Uno de los principales motores del mundo en el que vivimos es, sin duda, el dinero. ¿Cómo no va a ser así, si permite comprarlo casi todo?

El dinero es necesario para vivir. Claro que sí. Y, por eso, para poder salir adelante el día de mañana, nos preparamos desde bien pequeñitos, asistiendo al colegio primero y más adelante aprendiendo un oficio o yendo a la universidad.

Porque para ganarnos la vida tenemos que trabajar. Y, habitualmente, tenemos que trabajar muchas horas al día. Y tanto es así, que puede incluso parecer que el trabajo casi «nos roba» la vida, puesto que, si sumamos el tiempo que le tenemos que dedicar al tiempo que nos llevan el resto de nuestras responsabilidades domésticas o familiares, la verdad es que nos termina quedando muy poquita disponibilidad. Pero el trabajo, creo yo, más allá de facilitarnos un medio de vida, también nos facilita el servicio; desde cualquier sector -empresarial, sanitario, académico o no lucrativo- se puede servir porque, sobre todo, es una cuestión de disposición personal y de saber entender que en el centro del mismo están aquellos a los que ese trabajo da su sentido: sus clientes, sus pacientes, sus alumnos o sus beneficiarios. Y en estos tiempos de pandemia que estamos viviendo, además, creo que es muy fácil sentir también que el trabajo nos facilita el compromiso con este mundo nuestro, que entre todos tenemos que sacar adelante.

El problema llega, en mi opinión, cuando empezamos a movernos principalmente por dinero, por supuesto en el ámbito profesional pero también en otros órdenes de la vida, como el social. Porque el dinero puede terminar robándonos el corazón y arrastrándonos hacia esa espiral sin fin que nos llevará a querer siempre más y que nos irá alejando poco a poco, casi sin que nos demos cuenta, tanto de Dios como de las prioridades del Cielo.

Y esto no es demasiado difícil que ocurra, puesto que con dinero se compra prácticamente todo lo que los hombres deseamos: con dinero se compran comodidades, con dinero se compra diversión, con dinero se compran voluntades, con dinero se compra posicionamento social y con dinero se se compran todo tipo de caprichos.

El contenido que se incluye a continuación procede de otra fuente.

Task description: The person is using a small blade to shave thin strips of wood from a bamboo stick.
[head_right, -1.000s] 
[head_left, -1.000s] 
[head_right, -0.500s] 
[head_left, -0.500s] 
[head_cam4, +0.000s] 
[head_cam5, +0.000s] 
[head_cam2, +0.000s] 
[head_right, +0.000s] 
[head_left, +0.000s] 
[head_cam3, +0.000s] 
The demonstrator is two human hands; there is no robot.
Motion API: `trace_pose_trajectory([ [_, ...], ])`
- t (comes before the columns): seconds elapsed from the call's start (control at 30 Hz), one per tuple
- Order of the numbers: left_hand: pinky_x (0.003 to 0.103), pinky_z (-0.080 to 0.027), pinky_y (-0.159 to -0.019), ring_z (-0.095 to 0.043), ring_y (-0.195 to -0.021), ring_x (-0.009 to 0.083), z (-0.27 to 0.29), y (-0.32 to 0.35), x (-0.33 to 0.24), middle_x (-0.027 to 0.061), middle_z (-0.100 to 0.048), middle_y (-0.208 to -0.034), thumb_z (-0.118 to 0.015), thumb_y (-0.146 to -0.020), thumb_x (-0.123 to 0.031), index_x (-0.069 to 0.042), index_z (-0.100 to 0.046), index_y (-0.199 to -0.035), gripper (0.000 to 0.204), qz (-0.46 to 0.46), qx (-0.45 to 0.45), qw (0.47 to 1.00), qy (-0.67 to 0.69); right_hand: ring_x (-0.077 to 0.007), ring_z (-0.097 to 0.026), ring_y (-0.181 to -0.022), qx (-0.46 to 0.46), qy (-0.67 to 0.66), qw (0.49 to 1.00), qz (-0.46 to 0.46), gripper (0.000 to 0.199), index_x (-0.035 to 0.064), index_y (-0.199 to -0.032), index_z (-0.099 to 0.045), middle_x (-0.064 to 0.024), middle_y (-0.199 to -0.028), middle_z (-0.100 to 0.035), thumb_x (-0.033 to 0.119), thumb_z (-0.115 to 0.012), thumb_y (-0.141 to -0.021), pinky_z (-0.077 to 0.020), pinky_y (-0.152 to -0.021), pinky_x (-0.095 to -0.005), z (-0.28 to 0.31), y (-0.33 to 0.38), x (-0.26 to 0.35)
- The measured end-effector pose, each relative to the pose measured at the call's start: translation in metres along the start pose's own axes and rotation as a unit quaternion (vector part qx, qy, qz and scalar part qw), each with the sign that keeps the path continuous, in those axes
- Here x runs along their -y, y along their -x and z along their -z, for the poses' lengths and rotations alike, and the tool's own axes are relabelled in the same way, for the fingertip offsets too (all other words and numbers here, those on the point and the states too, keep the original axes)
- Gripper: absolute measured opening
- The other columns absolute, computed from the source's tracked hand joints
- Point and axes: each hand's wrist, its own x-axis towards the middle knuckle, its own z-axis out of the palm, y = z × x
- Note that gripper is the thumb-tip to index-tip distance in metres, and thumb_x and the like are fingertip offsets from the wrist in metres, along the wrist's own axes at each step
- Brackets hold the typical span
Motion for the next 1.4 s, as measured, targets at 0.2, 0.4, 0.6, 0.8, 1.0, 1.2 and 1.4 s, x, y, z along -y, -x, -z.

Pero lo cierto es que las cosas más esenciales, las más importantes, las que dan sentido a nuestra vida -la fe, el amor verdadero o la amistad- esas que tienen un valor tan grande, tan grande, tan grande que nunca se podrían pagar, esas que además dan ese equilibrio personal tan necesario para poder vivir sin desfallecer ante la locura de mundo que nos rodea, esas que por otro lado dan la verdadera felicidad, esas que además nos facilitarán la vida eterna… esas son todas gratuitas. Y, afortunadamente, están al alcance de todos: ricos y pobres, niños y mayores, eruditos y analfabetos, del Norte o del Sur.

La lógica del Cielo es siempre bien distinta de la que tenemos aquí en la tierra. Mientras que aquí nuestra unidad de medida es el dinero y «tanto tienes, tanto vales», en el Cielo, por el contrario, la unidad de medida siempre será el amor: «tanto amas, tanto vales». Así de clarito. Así de radical.

Y muchos lo sabemos, sí. Pero no terminamos de ser coherentes con esa fe que decimos profesar.

Si queremos, podemos empezar a vivir ya en la tierra con el estilo del Cielo. Desde dentro del mundo, como quiso Dios que viviésemos. Contracorriente, como hizo Jesús. Haciendo ver que otro mundo, otros valores y otra vida son posibles.